Exercise aim: For every line below, restate it exactly and drop the images.

▬▬▬

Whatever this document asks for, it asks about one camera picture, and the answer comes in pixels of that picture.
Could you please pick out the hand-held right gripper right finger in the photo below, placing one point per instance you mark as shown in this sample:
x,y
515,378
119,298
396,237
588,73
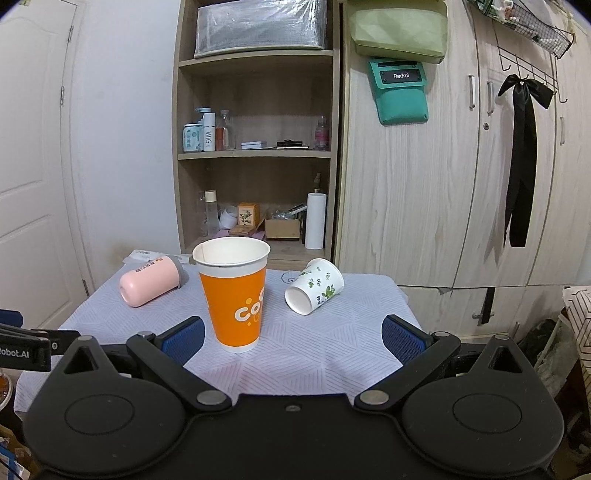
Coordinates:
x,y
400,341

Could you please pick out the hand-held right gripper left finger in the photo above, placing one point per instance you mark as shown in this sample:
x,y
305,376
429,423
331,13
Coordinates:
x,y
184,340

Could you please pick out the white floral paper cup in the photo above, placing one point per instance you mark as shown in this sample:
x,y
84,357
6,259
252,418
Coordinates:
x,y
318,284

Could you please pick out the orange paper cup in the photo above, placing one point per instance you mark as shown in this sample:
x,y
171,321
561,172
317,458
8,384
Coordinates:
x,y
233,300

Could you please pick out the pink cup with grey lid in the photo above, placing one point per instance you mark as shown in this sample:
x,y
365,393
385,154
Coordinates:
x,y
147,281

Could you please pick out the white patterned tablecloth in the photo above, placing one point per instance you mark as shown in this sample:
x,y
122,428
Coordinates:
x,y
314,341

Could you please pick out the clear bottle with white cap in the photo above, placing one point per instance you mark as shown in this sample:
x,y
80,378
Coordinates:
x,y
211,214

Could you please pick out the orange floral box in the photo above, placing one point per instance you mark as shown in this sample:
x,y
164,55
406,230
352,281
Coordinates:
x,y
248,214

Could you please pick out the dark bag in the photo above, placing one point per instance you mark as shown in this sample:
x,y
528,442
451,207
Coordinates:
x,y
542,341

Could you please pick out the white paper towel roll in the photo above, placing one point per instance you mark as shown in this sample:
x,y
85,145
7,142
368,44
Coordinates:
x,y
315,221

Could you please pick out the brown cardboard box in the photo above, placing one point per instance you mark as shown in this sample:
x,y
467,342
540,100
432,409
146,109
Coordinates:
x,y
281,229

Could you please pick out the wooden wardrobe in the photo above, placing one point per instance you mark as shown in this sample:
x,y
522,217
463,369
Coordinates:
x,y
415,194

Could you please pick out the white geometric patterned box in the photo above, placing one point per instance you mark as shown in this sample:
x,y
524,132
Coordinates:
x,y
579,318

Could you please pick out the wooden shelf unit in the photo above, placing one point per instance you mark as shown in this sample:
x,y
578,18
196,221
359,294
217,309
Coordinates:
x,y
256,170

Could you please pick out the white door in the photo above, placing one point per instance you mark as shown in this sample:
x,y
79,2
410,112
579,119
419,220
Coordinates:
x,y
32,161

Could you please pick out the light blue jar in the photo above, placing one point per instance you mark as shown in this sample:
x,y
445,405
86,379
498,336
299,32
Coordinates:
x,y
191,138

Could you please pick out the white flat box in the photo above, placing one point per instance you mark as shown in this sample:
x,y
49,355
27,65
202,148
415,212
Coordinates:
x,y
252,144

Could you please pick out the white pump bottle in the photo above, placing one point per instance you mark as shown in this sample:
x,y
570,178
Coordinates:
x,y
209,134

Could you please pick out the clear bottle with orange liquid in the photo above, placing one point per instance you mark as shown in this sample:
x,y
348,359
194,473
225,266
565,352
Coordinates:
x,y
223,134

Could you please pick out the black ribbon bow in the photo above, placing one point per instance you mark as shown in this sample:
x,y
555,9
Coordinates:
x,y
521,161

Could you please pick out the pink clear bottle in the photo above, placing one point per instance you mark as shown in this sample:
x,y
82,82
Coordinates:
x,y
322,136

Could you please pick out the black flat item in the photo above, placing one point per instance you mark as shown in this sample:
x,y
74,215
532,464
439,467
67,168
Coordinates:
x,y
292,145

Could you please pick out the teal pouch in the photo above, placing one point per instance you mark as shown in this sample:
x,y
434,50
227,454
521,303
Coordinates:
x,y
401,101

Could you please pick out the light green bag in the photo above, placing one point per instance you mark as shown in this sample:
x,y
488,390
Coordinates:
x,y
397,30

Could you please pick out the silver storage bag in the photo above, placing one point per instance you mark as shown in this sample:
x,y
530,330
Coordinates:
x,y
258,25

▬▬▬

Result of this task:
Whatever this document asks for, it asks about one camera picture, and the answer comes in pixels of that picture.
Could you please pick out the hand-held right gripper right finger in the photo below, placing one point per instance you mark as shown in this sample:
x,y
515,378
119,298
396,237
588,73
Coordinates:
x,y
400,341

Could you please pick out the hand-held right gripper left finger in the photo above, placing one point per instance you mark as shown in this sample:
x,y
305,376
429,423
331,13
Coordinates:
x,y
184,340

Could you please pick out the white floral paper cup in the photo above, placing one point per instance you mark as shown in this sample:
x,y
84,357
6,259
252,418
Coordinates:
x,y
318,284

Could you please pick out the orange paper cup in the photo above, placing one point per instance you mark as shown in this sample:
x,y
171,321
561,172
317,458
8,384
Coordinates:
x,y
233,300

Could you please pick out the pink cup with grey lid in the photo above, placing one point per instance you mark as shown in this sample:
x,y
365,393
385,154
Coordinates:
x,y
147,281

Could you please pick out the white patterned tablecloth in the photo above, placing one point per instance you mark as shown in this sample:
x,y
122,428
Coordinates:
x,y
314,341

Could you please pick out the clear bottle with white cap in the photo above, placing one point per instance you mark as shown in this sample:
x,y
80,378
Coordinates:
x,y
211,214

Could you please pick out the orange floral box in the photo above, placing one point per instance you mark as shown in this sample:
x,y
164,55
406,230
352,281
Coordinates:
x,y
248,214

Could you please pick out the dark bag in the photo above, placing one point per instance you mark as shown in this sample:
x,y
528,442
451,207
Coordinates:
x,y
542,341

Could you please pick out the white paper towel roll in the photo above, placing one point per instance you mark as shown in this sample:
x,y
85,145
7,142
368,44
Coordinates:
x,y
315,221

Could you please pick out the brown cardboard box in the photo above, placing one point per instance you mark as shown in this sample:
x,y
467,342
540,100
432,409
146,109
Coordinates:
x,y
281,229

Could you please pick out the wooden wardrobe in the photo above, placing one point per instance you mark as shown in this sample:
x,y
522,217
463,369
Coordinates:
x,y
415,194

Could you please pick out the white geometric patterned box in the photo above, placing one point per instance you mark as shown in this sample:
x,y
524,132
Coordinates:
x,y
579,318

Could you please pick out the wooden shelf unit in the photo above, placing one point per instance you mark as shown in this sample:
x,y
578,18
196,221
359,294
217,309
Coordinates:
x,y
256,170

Could you please pick out the white door in the photo above, placing one point per instance you mark as shown in this sample:
x,y
79,2
410,112
579,119
419,220
Coordinates:
x,y
32,161

Could you please pick out the light blue jar in the photo above, placing one point per instance you mark as shown in this sample:
x,y
445,405
86,379
498,336
299,32
Coordinates:
x,y
191,138

Could you please pick out the white flat box in the photo above, placing one point per instance you mark as shown in this sample:
x,y
49,355
27,65
202,148
415,212
Coordinates:
x,y
252,144

Could you please pick out the white pump bottle in the photo above, placing one point per instance you mark as shown in this sample:
x,y
570,178
Coordinates:
x,y
209,134

Could you please pick out the clear bottle with orange liquid in the photo above, placing one point per instance you mark as shown in this sample:
x,y
348,359
194,473
225,266
565,352
Coordinates:
x,y
223,134

Could you please pick out the black ribbon bow in the photo above, placing one point per instance you mark as shown in this sample:
x,y
555,9
Coordinates:
x,y
521,161

Could you please pick out the pink clear bottle in the photo above, placing one point per instance you mark as shown in this sample:
x,y
82,82
Coordinates:
x,y
322,136

Could you please pick out the black flat item in the photo above, placing one point per instance you mark as shown in this sample:
x,y
74,215
532,464
439,467
67,168
Coordinates:
x,y
292,145

Could you please pick out the teal pouch in the photo above, placing one point per instance you mark as shown in this sample:
x,y
434,50
227,454
521,303
Coordinates:
x,y
401,101

Could you please pick out the light green bag in the photo above, placing one point per instance you mark as shown in this sample:
x,y
488,390
Coordinates:
x,y
397,30

Could you please pick out the silver storage bag in the photo above, placing one point per instance you mark as shown in this sample:
x,y
530,330
Coordinates:
x,y
258,25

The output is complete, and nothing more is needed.